**RECORDS TO PROCESS:**
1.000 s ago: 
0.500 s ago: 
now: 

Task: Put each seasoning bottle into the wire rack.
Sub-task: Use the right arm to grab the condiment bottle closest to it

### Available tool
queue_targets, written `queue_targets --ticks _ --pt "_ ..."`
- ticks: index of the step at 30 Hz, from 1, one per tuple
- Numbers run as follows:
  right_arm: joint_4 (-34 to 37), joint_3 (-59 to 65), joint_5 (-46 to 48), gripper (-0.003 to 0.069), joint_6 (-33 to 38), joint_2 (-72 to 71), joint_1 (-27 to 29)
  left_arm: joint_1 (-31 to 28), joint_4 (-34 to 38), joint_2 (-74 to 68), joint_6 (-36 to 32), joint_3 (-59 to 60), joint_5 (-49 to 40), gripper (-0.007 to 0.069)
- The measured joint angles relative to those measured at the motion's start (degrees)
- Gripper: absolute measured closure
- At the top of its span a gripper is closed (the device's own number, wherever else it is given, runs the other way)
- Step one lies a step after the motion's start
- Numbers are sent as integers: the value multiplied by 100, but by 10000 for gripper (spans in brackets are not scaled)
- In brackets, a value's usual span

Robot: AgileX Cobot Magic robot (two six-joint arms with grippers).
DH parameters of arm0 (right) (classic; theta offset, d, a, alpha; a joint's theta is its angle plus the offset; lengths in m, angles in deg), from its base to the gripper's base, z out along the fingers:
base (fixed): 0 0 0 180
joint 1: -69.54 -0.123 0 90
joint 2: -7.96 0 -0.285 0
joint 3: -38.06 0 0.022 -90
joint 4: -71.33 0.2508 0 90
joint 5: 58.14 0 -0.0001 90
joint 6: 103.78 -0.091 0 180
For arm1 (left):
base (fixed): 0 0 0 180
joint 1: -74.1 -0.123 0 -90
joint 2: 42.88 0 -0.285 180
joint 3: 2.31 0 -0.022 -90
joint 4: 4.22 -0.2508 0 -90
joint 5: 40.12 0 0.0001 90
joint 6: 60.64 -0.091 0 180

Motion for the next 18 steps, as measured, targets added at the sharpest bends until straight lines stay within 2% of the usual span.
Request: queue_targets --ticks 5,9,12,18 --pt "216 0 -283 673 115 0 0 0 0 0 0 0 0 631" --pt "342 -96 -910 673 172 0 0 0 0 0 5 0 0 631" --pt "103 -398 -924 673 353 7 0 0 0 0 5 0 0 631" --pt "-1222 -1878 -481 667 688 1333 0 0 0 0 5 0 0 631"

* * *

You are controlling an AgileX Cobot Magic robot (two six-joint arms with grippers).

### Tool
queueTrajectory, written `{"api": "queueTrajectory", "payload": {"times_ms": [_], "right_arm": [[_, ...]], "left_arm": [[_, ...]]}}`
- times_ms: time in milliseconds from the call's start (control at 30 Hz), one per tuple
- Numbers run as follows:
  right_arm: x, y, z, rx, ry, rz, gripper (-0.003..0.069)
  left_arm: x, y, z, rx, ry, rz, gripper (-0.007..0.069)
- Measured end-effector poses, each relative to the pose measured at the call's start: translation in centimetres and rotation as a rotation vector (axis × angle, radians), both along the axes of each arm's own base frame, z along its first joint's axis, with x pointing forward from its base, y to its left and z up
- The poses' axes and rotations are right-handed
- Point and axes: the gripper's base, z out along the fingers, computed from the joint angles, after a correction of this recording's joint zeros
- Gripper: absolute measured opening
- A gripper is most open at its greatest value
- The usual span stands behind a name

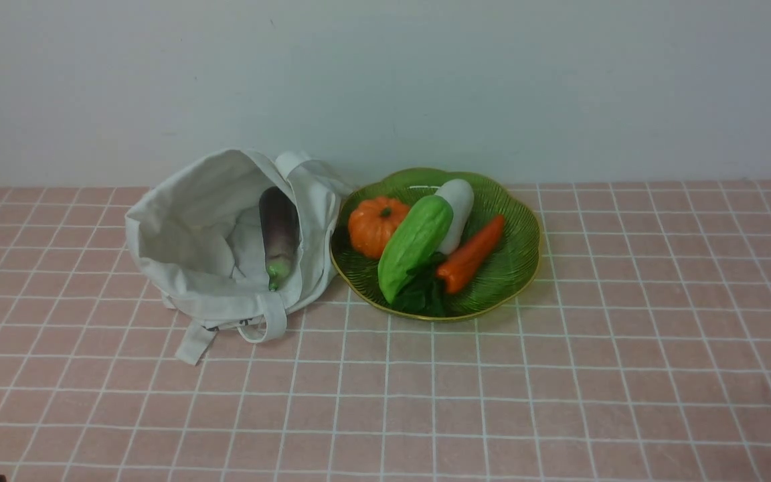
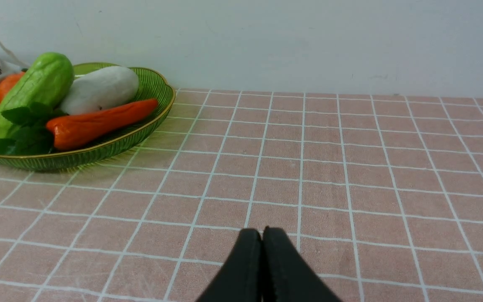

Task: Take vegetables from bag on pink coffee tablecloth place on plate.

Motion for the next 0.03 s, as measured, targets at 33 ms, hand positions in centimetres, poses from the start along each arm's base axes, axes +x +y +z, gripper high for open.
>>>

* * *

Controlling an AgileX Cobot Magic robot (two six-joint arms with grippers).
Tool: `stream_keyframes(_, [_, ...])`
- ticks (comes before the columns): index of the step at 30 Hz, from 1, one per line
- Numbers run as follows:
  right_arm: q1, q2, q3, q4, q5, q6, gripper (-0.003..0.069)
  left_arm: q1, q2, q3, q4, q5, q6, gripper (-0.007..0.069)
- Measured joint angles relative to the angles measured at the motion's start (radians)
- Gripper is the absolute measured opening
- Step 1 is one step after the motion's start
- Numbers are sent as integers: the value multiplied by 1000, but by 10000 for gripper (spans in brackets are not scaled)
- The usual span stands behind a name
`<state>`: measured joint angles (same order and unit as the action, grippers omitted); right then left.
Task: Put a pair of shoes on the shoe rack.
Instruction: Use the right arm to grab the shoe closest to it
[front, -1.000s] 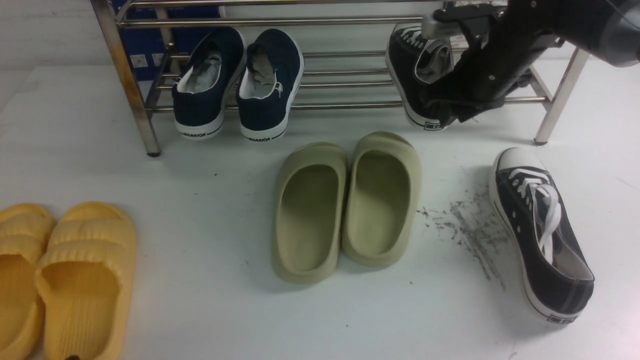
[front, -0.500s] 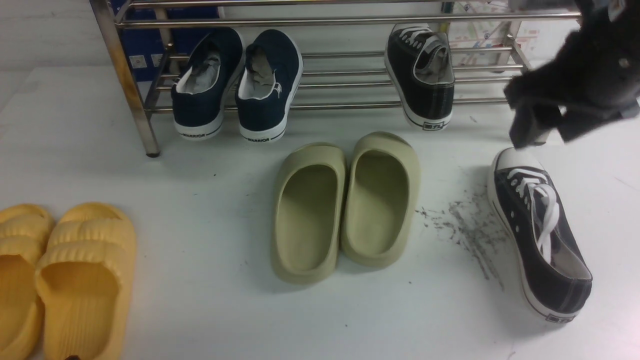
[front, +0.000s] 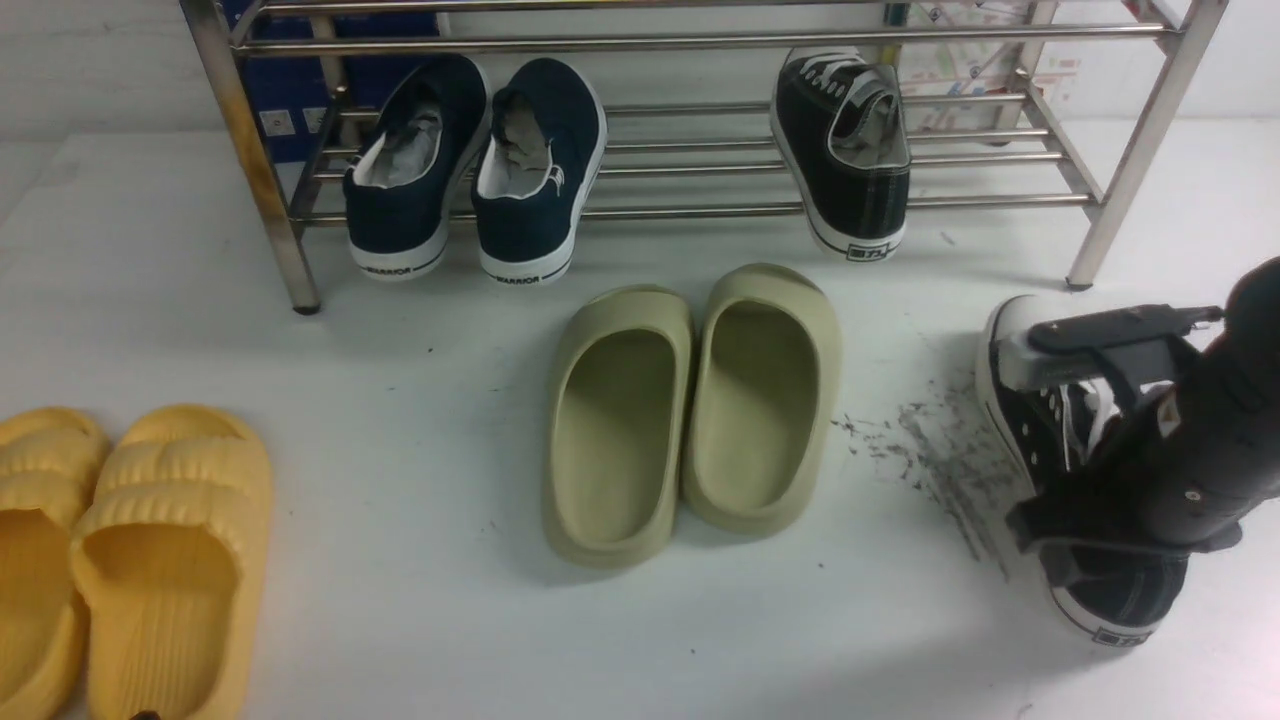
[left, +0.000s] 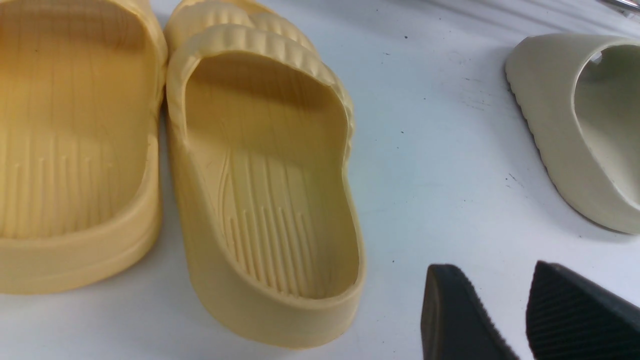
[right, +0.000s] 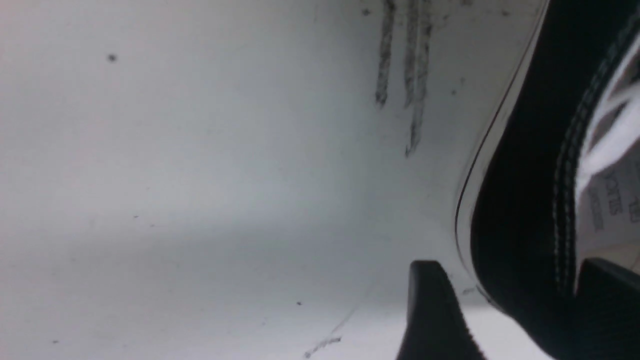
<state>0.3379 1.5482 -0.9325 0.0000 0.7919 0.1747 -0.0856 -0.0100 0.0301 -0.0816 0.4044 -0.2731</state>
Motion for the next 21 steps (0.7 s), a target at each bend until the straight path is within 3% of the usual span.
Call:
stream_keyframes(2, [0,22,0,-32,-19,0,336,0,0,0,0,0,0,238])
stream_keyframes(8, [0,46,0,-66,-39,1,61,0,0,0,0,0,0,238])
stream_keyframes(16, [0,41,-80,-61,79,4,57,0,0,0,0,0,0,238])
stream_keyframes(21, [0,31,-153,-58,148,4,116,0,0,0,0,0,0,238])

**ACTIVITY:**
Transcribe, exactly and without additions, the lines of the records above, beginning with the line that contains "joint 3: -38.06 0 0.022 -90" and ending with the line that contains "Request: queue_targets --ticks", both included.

**YOUR SOLUTION:**
joint 3: -38.06 0 0.022 -90
joint 4: -71.33 0.2508 0 90
joint 5: 58.14 0 -0.0001 90
joint 6: 103.78 -0.091 0 180
For arm1 (left):
base (fixed): 0 0 0 180
joint 1: -74.1 -0.123 0 -90
joint 2: 42.88 0 -0.285 180
joint 3: 2.31 0 -0.022 -90
joint 4: 4.22 -0.2508 0 -90
joint 5: 40.12 0 0.0001 90
joint 6: 60.64 -0.091 0 180

Motion for the next 18 steps, as measured, targets added at the sharpest bends until straight lines stay within 2% of the usual span.
Request: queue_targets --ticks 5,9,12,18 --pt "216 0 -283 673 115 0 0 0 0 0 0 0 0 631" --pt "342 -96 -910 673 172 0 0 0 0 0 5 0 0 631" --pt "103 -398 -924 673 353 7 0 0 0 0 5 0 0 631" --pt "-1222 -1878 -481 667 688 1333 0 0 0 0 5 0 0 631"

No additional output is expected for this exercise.